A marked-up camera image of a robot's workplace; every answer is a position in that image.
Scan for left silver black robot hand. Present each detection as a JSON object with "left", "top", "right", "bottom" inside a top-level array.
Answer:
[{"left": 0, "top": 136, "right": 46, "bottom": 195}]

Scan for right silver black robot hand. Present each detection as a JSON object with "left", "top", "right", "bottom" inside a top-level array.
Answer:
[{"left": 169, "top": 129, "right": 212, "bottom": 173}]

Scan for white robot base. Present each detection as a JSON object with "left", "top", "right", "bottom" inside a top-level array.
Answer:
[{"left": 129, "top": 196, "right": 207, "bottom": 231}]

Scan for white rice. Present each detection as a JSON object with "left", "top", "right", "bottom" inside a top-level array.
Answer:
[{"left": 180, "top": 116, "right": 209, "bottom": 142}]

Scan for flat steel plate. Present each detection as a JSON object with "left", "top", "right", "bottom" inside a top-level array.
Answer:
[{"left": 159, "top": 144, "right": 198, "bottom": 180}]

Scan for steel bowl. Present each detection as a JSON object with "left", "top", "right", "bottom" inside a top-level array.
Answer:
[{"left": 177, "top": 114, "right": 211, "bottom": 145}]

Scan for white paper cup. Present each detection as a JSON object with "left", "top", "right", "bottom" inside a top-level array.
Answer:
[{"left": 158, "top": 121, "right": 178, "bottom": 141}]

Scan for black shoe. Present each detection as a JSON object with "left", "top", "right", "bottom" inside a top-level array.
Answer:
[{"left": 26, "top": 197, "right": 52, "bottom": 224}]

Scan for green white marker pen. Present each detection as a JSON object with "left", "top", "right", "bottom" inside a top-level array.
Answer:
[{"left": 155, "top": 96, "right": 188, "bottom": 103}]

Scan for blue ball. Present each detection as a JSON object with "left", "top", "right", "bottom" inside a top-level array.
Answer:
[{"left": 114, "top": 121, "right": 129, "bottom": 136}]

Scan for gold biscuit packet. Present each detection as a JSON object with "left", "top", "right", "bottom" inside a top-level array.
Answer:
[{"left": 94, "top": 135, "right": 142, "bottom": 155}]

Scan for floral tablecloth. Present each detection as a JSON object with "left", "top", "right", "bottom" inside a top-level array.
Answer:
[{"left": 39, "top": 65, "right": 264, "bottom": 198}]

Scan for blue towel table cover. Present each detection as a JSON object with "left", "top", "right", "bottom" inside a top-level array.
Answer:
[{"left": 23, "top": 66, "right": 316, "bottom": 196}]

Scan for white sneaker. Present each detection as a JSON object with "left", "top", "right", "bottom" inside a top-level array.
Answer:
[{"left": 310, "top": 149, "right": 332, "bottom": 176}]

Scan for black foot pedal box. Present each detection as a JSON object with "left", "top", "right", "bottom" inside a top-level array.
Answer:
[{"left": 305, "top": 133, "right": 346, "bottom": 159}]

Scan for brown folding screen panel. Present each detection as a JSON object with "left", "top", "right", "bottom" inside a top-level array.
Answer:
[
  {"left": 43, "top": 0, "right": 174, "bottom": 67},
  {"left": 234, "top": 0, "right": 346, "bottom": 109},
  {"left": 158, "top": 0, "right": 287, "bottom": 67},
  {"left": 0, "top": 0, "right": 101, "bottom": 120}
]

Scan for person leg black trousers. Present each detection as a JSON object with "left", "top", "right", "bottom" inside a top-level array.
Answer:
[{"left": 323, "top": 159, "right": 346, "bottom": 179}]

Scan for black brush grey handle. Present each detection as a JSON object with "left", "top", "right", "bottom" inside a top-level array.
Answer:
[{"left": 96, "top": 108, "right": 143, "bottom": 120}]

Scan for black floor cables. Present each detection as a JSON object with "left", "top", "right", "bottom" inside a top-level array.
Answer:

____

*Task prompt*:
Please give the data again in full, exactly as written.

*Response area*:
A marked-up camera image of a robot's workplace; every answer is a position in that image.
Scan for left silver black robot hand. Present each detection as a JSON object with "left", "top", "right", "bottom" inside a top-level array.
Answer:
[{"left": 0, "top": 136, "right": 46, "bottom": 195}]

Scan for right silver black robot hand. Present each detection as a JSON object with "left", "top", "right", "bottom" inside a top-level array.
Answer:
[{"left": 169, "top": 129, "right": 212, "bottom": 173}]

Scan for white robot base. Present each detection as a JSON object with "left", "top", "right", "bottom" inside a top-level array.
Answer:
[{"left": 129, "top": 196, "right": 207, "bottom": 231}]

Scan for white rice. Present each detection as a JSON object with "left", "top", "right", "bottom" inside a top-level array.
Answer:
[{"left": 180, "top": 116, "right": 209, "bottom": 142}]

Scan for flat steel plate. Present each detection as a JSON object with "left", "top", "right", "bottom" inside a top-level array.
Answer:
[{"left": 159, "top": 144, "right": 198, "bottom": 180}]

Scan for steel bowl. Present each detection as a JSON object with "left", "top", "right", "bottom" inside a top-level array.
Answer:
[{"left": 177, "top": 114, "right": 211, "bottom": 145}]

Scan for white paper cup. Present each detection as a JSON object with "left", "top", "right", "bottom" inside a top-level array.
Answer:
[{"left": 158, "top": 121, "right": 178, "bottom": 141}]

Scan for black shoe. Present each detection as a JSON object with "left", "top", "right", "bottom" inside a top-level array.
Answer:
[{"left": 26, "top": 197, "right": 52, "bottom": 224}]

Scan for green white marker pen. Present each detection as a JSON object with "left", "top", "right", "bottom" inside a top-level array.
Answer:
[{"left": 155, "top": 96, "right": 188, "bottom": 103}]

Scan for blue ball. Present each detection as a JSON object with "left", "top", "right", "bottom" inside a top-level array.
Answer:
[{"left": 114, "top": 121, "right": 129, "bottom": 136}]

Scan for gold biscuit packet. Present each detection as a JSON object with "left", "top", "right", "bottom" inside a top-level array.
Answer:
[{"left": 94, "top": 135, "right": 142, "bottom": 155}]

Scan for floral tablecloth. Present each detection as a JSON object with "left", "top", "right", "bottom" inside a top-level array.
Answer:
[{"left": 39, "top": 65, "right": 264, "bottom": 198}]

Scan for blue towel table cover. Present each detection as a JSON object with "left", "top", "right", "bottom" inside a top-level array.
Answer:
[{"left": 23, "top": 66, "right": 316, "bottom": 196}]

Scan for white sneaker. Present each detection as a JSON object with "left", "top", "right", "bottom" inside a top-level array.
Answer:
[{"left": 310, "top": 149, "right": 332, "bottom": 176}]

Scan for black foot pedal box. Present each detection as a JSON object with "left", "top", "right", "bottom" inside a top-level array.
Answer:
[{"left": 305, "top": 133, "right": 346, "bottom": 159}]

Scan for brown folding screen panel. Present each detection as a JSON object with "left", "top", "right", "bottom" inside a top-level array.
Answer:
[
  {"left": 43, "top": 0, "right": 174, "bottom": 67},
  {"left": 234, "top": 0, "right": 346, "bottom": 109},
  {"left": 158, "top": 0, "right": 287, "bottom": 67},
  {"left": 0, "top": 0, "right": 101, "bottom": 120}
]

Scan for person leg black trousers. Present each detection as a JSON object with "left", "top", "right", "bottom" inside a top-level array.
Answer:
[{"left": 323, "top": 159, "right": 346, "bottom": 179}]

Scan for black brush grey handle. Present each detection as a JSON object with "left", "top", "right", "bottom" inside a top-level array.
Answer:
[{"left": 96, "top": 108, "right": 143, "bottom": 120}]

Scan for black floor cables. Present each detection as a JSON object with "left", "top", "right", "bottom" inside a top-level array.
Answer:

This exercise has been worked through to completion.